■ **EXTRACTED INFORMATION**
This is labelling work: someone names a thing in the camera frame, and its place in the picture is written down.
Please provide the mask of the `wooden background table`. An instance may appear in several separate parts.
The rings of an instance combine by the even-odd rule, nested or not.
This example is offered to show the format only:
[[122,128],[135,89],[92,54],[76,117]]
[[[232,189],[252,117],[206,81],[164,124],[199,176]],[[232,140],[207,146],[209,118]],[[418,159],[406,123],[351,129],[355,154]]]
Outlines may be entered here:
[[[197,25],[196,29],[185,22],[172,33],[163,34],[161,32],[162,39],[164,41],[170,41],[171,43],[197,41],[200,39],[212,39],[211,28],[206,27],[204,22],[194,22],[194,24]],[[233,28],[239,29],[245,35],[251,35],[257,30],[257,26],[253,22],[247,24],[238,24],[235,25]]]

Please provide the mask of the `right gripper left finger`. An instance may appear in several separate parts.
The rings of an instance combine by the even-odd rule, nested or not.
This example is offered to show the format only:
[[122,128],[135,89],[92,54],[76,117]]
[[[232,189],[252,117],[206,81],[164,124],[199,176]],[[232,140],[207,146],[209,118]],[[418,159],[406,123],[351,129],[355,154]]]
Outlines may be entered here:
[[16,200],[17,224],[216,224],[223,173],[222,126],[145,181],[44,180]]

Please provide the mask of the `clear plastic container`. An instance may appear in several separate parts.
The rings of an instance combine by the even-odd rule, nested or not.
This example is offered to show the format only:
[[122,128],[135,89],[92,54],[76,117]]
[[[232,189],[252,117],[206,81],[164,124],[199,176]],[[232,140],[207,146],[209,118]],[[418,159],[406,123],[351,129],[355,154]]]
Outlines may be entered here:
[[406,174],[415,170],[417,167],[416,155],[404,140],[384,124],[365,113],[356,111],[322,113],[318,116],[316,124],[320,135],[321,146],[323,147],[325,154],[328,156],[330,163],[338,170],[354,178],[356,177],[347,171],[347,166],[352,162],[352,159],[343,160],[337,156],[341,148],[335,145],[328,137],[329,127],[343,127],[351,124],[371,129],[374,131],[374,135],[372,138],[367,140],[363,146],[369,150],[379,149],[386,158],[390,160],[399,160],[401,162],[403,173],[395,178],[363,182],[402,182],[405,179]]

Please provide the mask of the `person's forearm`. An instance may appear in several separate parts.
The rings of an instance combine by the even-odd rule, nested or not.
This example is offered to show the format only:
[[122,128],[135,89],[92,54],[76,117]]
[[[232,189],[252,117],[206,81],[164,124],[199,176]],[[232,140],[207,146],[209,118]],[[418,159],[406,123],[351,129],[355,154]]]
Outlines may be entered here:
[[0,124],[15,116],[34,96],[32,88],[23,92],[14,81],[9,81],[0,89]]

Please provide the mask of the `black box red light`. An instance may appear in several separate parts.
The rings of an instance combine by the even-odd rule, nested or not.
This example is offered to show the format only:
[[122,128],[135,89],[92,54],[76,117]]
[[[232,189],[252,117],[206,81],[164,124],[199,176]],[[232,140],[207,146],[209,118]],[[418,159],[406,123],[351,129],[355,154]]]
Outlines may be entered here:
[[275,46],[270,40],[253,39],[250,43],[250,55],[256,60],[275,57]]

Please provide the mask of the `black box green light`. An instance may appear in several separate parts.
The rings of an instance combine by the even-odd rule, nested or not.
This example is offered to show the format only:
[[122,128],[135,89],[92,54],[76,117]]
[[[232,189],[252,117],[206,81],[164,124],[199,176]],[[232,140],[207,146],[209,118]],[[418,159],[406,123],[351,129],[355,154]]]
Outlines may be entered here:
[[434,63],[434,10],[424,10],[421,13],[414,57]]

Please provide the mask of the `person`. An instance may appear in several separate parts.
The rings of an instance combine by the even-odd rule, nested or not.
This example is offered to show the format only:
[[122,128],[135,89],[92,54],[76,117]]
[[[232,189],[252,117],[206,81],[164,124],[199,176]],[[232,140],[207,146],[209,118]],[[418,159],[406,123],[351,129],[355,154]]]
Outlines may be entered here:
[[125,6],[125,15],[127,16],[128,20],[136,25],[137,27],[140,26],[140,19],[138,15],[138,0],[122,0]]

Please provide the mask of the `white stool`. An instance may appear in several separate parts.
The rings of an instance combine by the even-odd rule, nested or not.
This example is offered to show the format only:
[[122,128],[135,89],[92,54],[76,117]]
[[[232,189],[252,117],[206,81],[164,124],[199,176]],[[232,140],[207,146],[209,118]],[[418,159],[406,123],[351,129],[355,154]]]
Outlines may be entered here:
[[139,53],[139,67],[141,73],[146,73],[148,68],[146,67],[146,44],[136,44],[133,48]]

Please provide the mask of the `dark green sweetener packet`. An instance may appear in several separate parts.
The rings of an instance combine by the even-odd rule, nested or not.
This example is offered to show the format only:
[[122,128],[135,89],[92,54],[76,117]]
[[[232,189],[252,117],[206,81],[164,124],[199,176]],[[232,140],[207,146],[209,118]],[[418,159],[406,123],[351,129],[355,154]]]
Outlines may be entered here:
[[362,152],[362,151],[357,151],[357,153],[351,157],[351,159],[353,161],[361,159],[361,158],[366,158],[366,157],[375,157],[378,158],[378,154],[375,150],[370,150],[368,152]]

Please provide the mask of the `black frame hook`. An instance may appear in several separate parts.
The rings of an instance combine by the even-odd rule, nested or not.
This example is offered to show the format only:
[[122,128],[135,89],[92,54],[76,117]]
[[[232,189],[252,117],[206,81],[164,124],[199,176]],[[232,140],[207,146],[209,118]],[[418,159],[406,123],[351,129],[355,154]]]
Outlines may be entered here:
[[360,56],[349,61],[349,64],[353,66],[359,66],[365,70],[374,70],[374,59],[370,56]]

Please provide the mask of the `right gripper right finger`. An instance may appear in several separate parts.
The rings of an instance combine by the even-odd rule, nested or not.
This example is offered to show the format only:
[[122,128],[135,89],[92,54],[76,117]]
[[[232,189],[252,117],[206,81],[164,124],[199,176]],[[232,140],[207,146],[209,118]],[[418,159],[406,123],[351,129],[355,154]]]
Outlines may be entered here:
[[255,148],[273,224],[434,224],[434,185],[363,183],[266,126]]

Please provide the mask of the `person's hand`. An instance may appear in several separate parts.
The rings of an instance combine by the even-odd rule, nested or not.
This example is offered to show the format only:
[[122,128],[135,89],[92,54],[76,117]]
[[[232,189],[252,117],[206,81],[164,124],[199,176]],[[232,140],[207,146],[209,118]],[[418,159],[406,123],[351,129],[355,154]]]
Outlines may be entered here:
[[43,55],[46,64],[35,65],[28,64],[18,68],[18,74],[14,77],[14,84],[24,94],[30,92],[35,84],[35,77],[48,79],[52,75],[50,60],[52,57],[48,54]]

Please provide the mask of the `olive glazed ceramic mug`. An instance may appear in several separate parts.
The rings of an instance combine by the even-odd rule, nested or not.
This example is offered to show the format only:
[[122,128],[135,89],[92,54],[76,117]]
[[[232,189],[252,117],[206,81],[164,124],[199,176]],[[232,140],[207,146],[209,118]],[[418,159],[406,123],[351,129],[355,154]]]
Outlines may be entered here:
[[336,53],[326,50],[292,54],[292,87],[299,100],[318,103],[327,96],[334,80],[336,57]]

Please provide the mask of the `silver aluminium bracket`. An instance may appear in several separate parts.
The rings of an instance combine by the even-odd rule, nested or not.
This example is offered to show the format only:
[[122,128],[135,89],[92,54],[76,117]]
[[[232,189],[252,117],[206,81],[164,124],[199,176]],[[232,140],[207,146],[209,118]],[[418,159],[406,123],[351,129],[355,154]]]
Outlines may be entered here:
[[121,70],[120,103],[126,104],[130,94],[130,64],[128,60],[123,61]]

■ **TASK GOAL**
Transcribe each record exactly. Leave nothing out.

■ **YOUR RESPONSE**
This is labelling work: someone names a thing in the camera frame, and its place in the picture is written down.
Please provide the mask of the `wooden background table`. An instance may appear in several separate parts.
The rings of an instance combine by the even-odd rule, nested or not.
This example is offered to show the format only:
[[122,128],[135,89],[92,54],[76,117]]
[[[232,189],[252,117],[206,81],[164,124],[199,176]],[[232,140],[207,146],[209,118]],[[418,159],[406,123],[351,129],[355,154]]]
Outlines may be entered here:
[[[197,25],[196,29],[185,22],[172,33],[163,34],[161,32],[162,39],[164,41],[170,41],[171,43],[197,41],[200,39],[212,39],[211,28],[206,27],[204,22],[194,22],[194,24]],[[233,28],[239,29],[245,35],[251,35],[257,30],[257,26],[253,22],[247,24],[238,24],[235,25]]]

Please provide the mask of the `right gripper left finger`. An instance may appear in several separate parts.
The rings of an instance combine by the even-odd rule, nested or not.
This example is offered to show the format only:
[[122,128],[135,89],[92,54],[76,117]]
[[[232,189],[252,117],[206,81],[164,124],[199,176]],[[232,140],[207,146],[209,118]],[[418,159],[406,123],[351,129],[355,154]]]
Outlines may be entered here:
[[16,200],[17,224],[216,224],[223,173],[222,126],[145,181],[44,180]]

Please provide the mask of the `clear plastic container`. An instance may appear in several separate parts.
The rings of an instance combine by the even-odd rule, nested or not.
This example is offered to show the format only:
[[122,128],[135,89],[92,54],[76,117]]
[[[232,189],[252,117],[206,81],[164,124],[199,176]],[[232,140],[207,146],[209,118]],[[418,159],[406,123],[351,129],[355,154]]]
Outlines may be entered here:
[[406,174],[415,170],[417,167],[416,155],[404,140],[384,124],[365,113],[356,111],[322,113],[318,116],[316,124],[320,135],[321,146],[323,147],[325,154],[328,156],[330,163],[338,170],[354,178],[356,177],[347,171],[347,166],[352,162],[352,159],[343,160],[337,156],[341,148],[335,145],[328,137],[329,127],[343,127],[351,124],[371,129],[374,131],[374,135],[372,138],[367,140],[363,146],[369,150],[379,149],[386,158],[390,160],[399,160],[401,162],[403,173],[395,178],[363,182],[402,182],[405,179]]

Please provide the mask of the `person's forearm`. An instance may appear in several separate parts.
The rings of an instance combine by the even-odd rule, nested or not.
This example is offered to show the format only:
[[122,128],[135,89],[92,54],[76,117]]
[[[232,189],[252,117],[206,81],[164,124],[199,176]],[[232,140],[207,146],[209,118]],[[418,159],[406,123],[351,129],[355,154]]]
Outlines may be entered here:
[[0,124],[15,116],[34,96],[32,88],[23,92],[14,81],[9,81],[0,89]]

Please provide the mask of the `black box red light`. An instance may appear in several separate parts.
The rings of an instance combine by the even-odd rule, nested or not.
This example is offered to show the format only:
[[122,128],[135,89],[92,54],[76,117]]
[[[232,189],[252,117],[206,81],[164,124],[199,176]],[[232,140],[207,146],[209,118]],[[418,159],[406,123],[351,129],[355,154]]]
Outlines may be entered here:
[[275,46],[270,40],[253,39],[250,43],[250,55],[256,60],[275,57]]

Please provide the mask of the `black box green light`. An instance may appear in several separate parts.
The rings of an instance combine by the even-odd rule, nested or not.
This example is offered to show the format only:
[[122,128],[135,89],[92,54],[76,117]]
[[[232,189],[252,117],[206,81],[164,124],[199,176]],[[232,140],[207,146],[209,118]],[[418,159],[406,123],[351,129],[355,154]]]
Outlines may be entered here:
[[434,63],[434,10],[424,10],[421,13],[414,57]]

Please provide the mask of the `person`. An instance may appear in several separate parts.
The rings of an instance combine by the even-odd rule, nested or not.
This example is offered to show the format only:
[[122,128],[135,89],[92,54],[76,117]]
[[[232,189],[252,117],[206,81],[164,124],[199,176]],[[232,140],[207,146],[209,118]],[[418,159],[406,123],[351,129],[355,154]]]
Outlines may be entered here:
[[125,6],[125,15],[127,16],[128,20],[136,25],[137,27],[140,26],[140,19],[138,15],[138,0],[122,0]]

Please provide the mask of the `white stool`. An instance may appear in several separate parts.
The rings of an instance combine by the even-odd rule, nested or not.
This example is offered to show the format only:
[[122,128],[135,89],[92,54],[76,117]]
[[[232,189],[252,117],[206,81],[164,124],[199,176]],[[232,140],[207,146],[209,118]],[[418,159],[406,123],[351,129],[355,154]]]
Outlines may be entered here:
[[139,53],[139,67],[141,73],[146,73],[148,68],[146,67],[146,44],[136,44],[133,48]]

Please provide the mask of the `dark green sweetener packet`. An instance may appear in several separate parts.
The rings of an instance combine by the even-odd rule, nested or not.
This example is offered to show the format only:
[[122,128],[135,89],[92,54],[76,117]]
[[[232,189],[252,117],[206,81],[164,124],[199,176]],[[232,140],[207,146],[209,118]],[[418,159],[406,123],[351,129],[355,154]]]
Outlines may be entered here:
[[362,152],[362,151],[357,151],[357,153],[351,157],[351,159],[353,161],[361,159],[361,158],[366,158],[366,157],[375,157],[378,158],[378,154],[375,150],[370,150],[368,152]]

Please provide the mask of the `black frame hook`. An instance may appear in several separate parts.
The rings of an instance combine by the even-odd rule, nested or not.
This example is offered to show the format only:
[[122,128],[135,89],[92,54],[76,117]]
[[[232,189],[252,117],[206,81],[164,124],[199,176]],[[232,140],[207,146],[209,118]],[[418,159],[406,123],[351,129],[355,154]]]
Outlines may be entered here:
[[360,56],[349,61],[349,64],[353,66],[359,66],[365,70],[374,70],[374,59],[370,56]]

Please provide the mask of the `right gripper right finger`. An instance may appear in several separate parts.
The rings of an instance combine by the even-odd rule, nested or not.
This example is offered to show the format only:
[[122,128],[135,89],[92,54],[76,117]]
[[[232,189],[252,117],[206,81],[164,124],[199,176]],[[232,140],[207,146],[209,118]],[[418,159],[406,123],[351,129],[355,154]]]
Outlines may be entered here:
[[255,148],[273,224],[434,224],[434,185],[363,183],[266,126]]

Please provide the mask of the `person's hand`. An instance may appear in several separate parts.
The rings of an instance combine by the even-odd rule, nested or not.
This example is offered to show the format only:
[[122,128],[135,89],[92,54],[76,117]]
[[[232,189],[252,117],[206,81],[164,124],[199,176]],[[232,140],[207,146],[209,118]],[[418,159],[406,123],[351,129],[355,154]]]
Outlines may be entered here:
[[43,55],[46,64],[35,65],[28,64],[18,68],[18,74],[14,77],[14,84],[24,94],[30,92],[35,84],[35,77],[48,79],[52,75],[50,60],[52,57],[48,54]]

Please provide the mask of the `olive glazed ceramic mug`. An instance may appear in several separate parts.
The rings of an instance combine by the even-odd rule, nested or not.
This example is offered to show the format only:
[[122,128],[135,89],[92,54],[76,117]]
[[[232,189],[252,117],[206,81],[164,124],[199,176]],[[232,140],[207,146],[209,118]],[[418,159],[406,123],[351,129],[355,154]]]
Outlines may be entered here:
[[336,53],[326,50],[292,54],[292,87],[299,100],[318,103],[327,96],[334,80],[336,57]]

Please provide the mask of the `silver aluminium bracket`. An instance may appear in several separate parts.
The rings of an instance combine by the even-odd rule, nested or not.
This example is offered to show the format only:
[[122,128],[135,89],[92,54],[76,117]]
[[[232,189],[252,117],[206,81],[164,124],[199,176]],[[232,140],[207,146],[209,118]],[[418,159],[406,123],[351,129],[355,154]]]
Outlines may be entered here:
[[121,70],[120,103],[126,104],[130,94],[130,64],[128,60],[123,61]]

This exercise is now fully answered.